12.I take the factors in turn: (a) Income, earning capacity, property and other resources: I have made findings as to two parcels of land in Choiseul: they are each owned 50/50 and they are worth $455,564 and $74,172 respectively. I was told that the wife has a pension from her work at the hospital: I do not imagine this is large. I was told the husband had no money but I would infer that he has some means of support. Neither side suggested that the other had any other income, earning capacity, property, or resources (b) Financial needs, obligations and responsibilities: I was given no details but, in view of their age, I doubt the parties have obligations or responsibilities and their needs are probably roughly similar. (c) Standard of living before breakdown of marriage: I was given no details of this either the parties were living in London and have not been together for many years in any event. (d) Age of parties and duration of marriage: They are now 72 and 69 and were married for nearly 16 years. (e) Physical or mental disability: There was no evidence of any apart from the wife’s breakdown and a suggestion of diabetes in the report of Dr Raju. (f) Contributions made by each of the parties to the welfare of the family: the wife contributed by looking after the household in London and working full time; I have no idea whether the husband was also working though it appears he must have been paying the mortgage in London; the husband contributed by arranging and supervising the building of the house in Choiseul albeit that the wife did not enjoy that for long. (g) Value of benefits lost: I have no evidence in relation to this. (h) Other relevant factors: the husband has had the benefit of the house in Choiseul on his own for the last 10 years while the wife has been living with her children in England; if I make an order as asked by the wife the husband will have to move out of the house he has occupied for so long; the fire incident in my view is no more relevant to this exercise than the fact that the husband started an affair in 1993/4.
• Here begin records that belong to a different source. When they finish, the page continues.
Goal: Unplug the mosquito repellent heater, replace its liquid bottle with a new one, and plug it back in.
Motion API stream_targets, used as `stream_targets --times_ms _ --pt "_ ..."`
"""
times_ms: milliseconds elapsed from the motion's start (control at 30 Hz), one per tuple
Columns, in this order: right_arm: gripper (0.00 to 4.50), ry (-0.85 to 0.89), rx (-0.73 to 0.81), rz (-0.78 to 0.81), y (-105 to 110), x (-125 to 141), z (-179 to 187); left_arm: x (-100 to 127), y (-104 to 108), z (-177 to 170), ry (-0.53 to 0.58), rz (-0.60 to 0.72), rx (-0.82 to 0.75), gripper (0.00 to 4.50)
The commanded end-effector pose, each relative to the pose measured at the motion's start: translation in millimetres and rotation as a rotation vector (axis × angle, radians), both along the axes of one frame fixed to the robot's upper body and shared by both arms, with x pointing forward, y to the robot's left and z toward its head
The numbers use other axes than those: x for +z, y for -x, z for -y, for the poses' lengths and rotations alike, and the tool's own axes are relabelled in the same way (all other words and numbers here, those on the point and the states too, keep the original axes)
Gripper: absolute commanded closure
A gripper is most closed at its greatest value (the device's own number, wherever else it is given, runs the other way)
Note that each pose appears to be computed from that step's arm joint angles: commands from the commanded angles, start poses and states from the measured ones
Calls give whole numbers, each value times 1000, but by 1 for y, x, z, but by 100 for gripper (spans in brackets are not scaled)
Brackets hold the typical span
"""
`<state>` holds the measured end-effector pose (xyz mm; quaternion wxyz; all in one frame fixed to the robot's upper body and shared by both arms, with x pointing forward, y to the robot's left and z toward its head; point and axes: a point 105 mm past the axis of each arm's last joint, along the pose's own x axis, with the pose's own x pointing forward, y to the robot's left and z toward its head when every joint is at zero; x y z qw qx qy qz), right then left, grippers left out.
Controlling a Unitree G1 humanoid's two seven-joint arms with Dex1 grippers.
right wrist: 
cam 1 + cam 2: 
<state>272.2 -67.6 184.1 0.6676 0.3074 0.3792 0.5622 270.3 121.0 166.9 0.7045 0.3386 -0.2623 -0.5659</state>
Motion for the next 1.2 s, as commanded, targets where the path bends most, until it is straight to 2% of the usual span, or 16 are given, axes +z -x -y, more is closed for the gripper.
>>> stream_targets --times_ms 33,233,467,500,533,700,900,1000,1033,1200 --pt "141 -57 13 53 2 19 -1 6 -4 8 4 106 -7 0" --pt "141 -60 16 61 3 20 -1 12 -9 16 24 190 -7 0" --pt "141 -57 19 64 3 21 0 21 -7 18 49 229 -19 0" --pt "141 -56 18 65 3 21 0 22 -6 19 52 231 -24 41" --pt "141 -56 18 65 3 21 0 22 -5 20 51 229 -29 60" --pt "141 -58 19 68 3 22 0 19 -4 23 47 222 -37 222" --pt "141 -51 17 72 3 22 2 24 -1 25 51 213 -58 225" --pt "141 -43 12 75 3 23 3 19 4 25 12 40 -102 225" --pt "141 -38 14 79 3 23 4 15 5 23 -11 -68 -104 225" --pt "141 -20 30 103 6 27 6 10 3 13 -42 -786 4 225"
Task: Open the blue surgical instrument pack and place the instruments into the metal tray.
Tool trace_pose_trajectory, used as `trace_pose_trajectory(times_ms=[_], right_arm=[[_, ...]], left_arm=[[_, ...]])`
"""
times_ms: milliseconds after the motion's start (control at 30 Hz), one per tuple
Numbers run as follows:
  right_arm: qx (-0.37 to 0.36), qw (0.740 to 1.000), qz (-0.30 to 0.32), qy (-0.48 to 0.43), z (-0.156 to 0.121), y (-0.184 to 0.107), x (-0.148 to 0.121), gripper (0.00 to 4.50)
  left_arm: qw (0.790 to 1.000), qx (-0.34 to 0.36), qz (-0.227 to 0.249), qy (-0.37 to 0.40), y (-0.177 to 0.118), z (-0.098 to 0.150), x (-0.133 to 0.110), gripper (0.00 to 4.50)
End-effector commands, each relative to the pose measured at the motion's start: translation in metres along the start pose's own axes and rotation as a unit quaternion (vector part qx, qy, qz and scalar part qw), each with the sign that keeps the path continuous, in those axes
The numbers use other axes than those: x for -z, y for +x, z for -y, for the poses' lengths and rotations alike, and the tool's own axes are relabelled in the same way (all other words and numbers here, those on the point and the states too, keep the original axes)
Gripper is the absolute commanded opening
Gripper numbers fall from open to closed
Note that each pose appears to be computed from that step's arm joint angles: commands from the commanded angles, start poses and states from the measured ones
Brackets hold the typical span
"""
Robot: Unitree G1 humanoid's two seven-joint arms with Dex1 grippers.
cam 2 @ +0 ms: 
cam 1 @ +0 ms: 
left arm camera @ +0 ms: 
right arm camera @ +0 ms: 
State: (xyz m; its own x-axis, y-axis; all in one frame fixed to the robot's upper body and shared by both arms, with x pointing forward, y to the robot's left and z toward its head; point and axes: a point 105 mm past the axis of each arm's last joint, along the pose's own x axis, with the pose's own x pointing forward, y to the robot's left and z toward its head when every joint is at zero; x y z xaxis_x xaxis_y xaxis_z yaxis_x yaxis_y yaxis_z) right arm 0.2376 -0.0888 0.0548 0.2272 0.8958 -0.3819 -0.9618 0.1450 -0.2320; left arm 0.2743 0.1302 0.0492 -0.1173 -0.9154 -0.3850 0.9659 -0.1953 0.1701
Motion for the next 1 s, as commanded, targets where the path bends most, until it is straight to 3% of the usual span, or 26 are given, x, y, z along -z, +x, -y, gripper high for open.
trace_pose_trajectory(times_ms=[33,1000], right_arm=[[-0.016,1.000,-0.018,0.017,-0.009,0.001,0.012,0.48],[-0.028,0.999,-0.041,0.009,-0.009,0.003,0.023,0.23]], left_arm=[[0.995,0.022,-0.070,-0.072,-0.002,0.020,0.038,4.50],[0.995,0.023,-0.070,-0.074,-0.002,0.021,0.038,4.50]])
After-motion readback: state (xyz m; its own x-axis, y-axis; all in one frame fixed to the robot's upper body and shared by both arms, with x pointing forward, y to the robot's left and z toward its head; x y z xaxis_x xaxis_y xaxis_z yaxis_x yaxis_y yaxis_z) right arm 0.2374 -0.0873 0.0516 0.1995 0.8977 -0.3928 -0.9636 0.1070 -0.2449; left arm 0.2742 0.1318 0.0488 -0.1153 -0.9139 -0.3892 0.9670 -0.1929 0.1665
13.Taking relevant factors into account I see no reason to make an order which will simply allow the wife to realize her half share in parcels 0223B 60 (including the house) and 108. Given the length of time the husband has been living at the house I think it is reasonable to give him an opportunity to buy out the wife’s share of parcel 0223B 60 for $227,782 but if he is unable to raise the funds within a reasonable time a sale will be ordered without further delay.

Result

14.I will therefore order as follows: (1)The husband is to pay the wife the sum of $227,782 in exchange for her half share in parcel 0223B 60 by 31 May 2005; (2)If the husband fails to comply with paragraph (1) parcel 0223B 60 shall be sold and the net proceeds divided between the parties 50:50; (3)Parcel 0223B 108 is to be sold forthwith and the net proceeds divided between the parties 50:50; (4)Liberty to apply for further directions as to sale of properties.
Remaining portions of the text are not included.